By Doug Robertson
The issues faced by directors during this global pandemic are far reaching and are of course not confined to the hospitality and travel industries. The social distancing guidelines put in place by the Government in order to keep the population safe, mean that businesses from financial services, to hospitality, to construction are all being affected by the change. Businesses are creating innovative and effective ways of providing continuity where safe to do so and where possible, and the Government has issued proposals for financial assistance to support businesses with meeting their fixed cost liabilities during this difficult period.
It is expected that some businesses will suffer financial distress as a result of this difficult time, and the inevitable absence of cash flow. As a result, the directors of those companies will need to pay very careful consideration to their duties. Below, we outline some of the key issues and risk areas that directors should personally consider, and continuously review.

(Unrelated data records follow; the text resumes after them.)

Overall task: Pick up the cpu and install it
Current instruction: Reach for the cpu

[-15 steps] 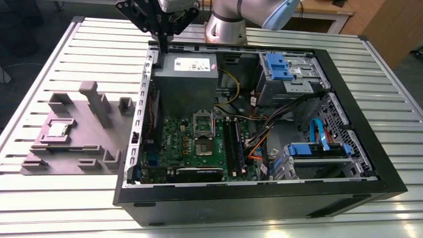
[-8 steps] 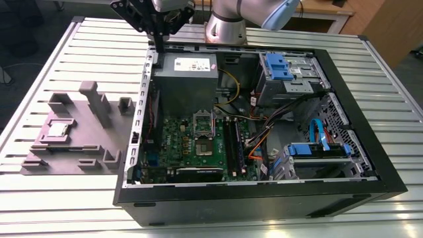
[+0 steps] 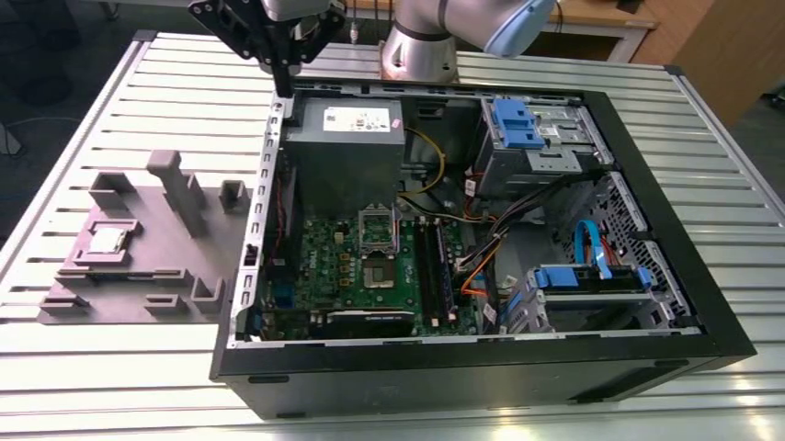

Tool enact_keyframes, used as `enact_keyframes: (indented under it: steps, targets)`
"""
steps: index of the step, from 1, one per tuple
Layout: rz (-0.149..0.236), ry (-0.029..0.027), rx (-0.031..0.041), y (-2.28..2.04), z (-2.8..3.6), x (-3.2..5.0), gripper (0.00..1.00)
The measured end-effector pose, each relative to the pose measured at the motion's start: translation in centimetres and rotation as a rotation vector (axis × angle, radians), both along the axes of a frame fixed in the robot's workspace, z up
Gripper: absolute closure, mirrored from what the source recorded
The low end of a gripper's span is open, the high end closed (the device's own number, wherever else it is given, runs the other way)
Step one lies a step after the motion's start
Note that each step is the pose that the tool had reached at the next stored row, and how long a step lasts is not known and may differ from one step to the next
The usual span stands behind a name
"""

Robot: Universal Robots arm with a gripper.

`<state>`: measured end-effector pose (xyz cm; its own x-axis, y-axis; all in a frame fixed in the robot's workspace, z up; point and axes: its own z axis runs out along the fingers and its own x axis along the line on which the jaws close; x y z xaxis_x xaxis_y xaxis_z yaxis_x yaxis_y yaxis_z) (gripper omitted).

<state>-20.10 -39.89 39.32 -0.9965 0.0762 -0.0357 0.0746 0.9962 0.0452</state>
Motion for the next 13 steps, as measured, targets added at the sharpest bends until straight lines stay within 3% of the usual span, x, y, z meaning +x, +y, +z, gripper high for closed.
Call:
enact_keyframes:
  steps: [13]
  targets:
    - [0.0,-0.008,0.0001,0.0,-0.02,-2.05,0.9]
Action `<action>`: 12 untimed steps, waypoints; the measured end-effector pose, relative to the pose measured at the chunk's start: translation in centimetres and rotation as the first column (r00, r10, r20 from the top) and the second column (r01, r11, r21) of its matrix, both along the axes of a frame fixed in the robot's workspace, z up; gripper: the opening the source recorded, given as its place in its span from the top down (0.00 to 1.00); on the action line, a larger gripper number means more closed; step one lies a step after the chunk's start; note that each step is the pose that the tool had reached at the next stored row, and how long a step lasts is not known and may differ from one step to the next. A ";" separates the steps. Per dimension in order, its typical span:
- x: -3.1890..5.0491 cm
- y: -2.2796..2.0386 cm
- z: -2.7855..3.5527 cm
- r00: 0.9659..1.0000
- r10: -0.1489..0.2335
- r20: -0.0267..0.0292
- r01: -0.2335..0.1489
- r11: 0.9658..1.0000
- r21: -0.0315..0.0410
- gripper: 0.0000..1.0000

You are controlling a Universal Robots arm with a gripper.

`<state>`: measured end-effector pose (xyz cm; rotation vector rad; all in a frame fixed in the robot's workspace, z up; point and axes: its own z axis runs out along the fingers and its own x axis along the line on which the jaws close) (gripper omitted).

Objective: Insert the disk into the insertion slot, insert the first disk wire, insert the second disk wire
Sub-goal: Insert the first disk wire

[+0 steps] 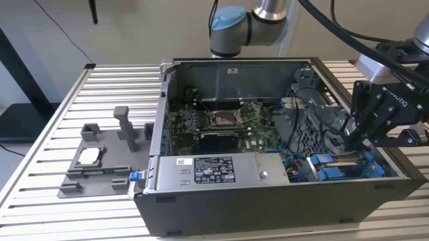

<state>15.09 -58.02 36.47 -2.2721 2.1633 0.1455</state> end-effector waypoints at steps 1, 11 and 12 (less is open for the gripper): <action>0.07 -0.09 -0.02 1.000 0.000 -0.001 0.000 1.000 0.001 0.81; 0.53 -0.51 -0.10 1.000 0.000 -0.003 0.000 1.000 0.009 0.81; 0.57 -0.52 -0.15 1.000 0.000 -0.003 0.000 1.000 0.010 0.81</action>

Under the usual course, a company’s directors have a duty to promote the success of the company and act in the interest of the company’s members as a whole. When a company is financially distressed and likely to be considered insolvent (in that it is unable to pay its debts as they fall due or its liabilities exceed its assets) then this focus shifts. It is then necessary for directors to act in the interest of the company’s creditors as a whole. Directors must preserve the value of the company in order to maximise the potential return to creditors. Technically, directors may still be liable under the wrongful trading provisions even if the company is not physically trading due to the social distancing measures introduced further to COVID-19, but when losses continue to increase.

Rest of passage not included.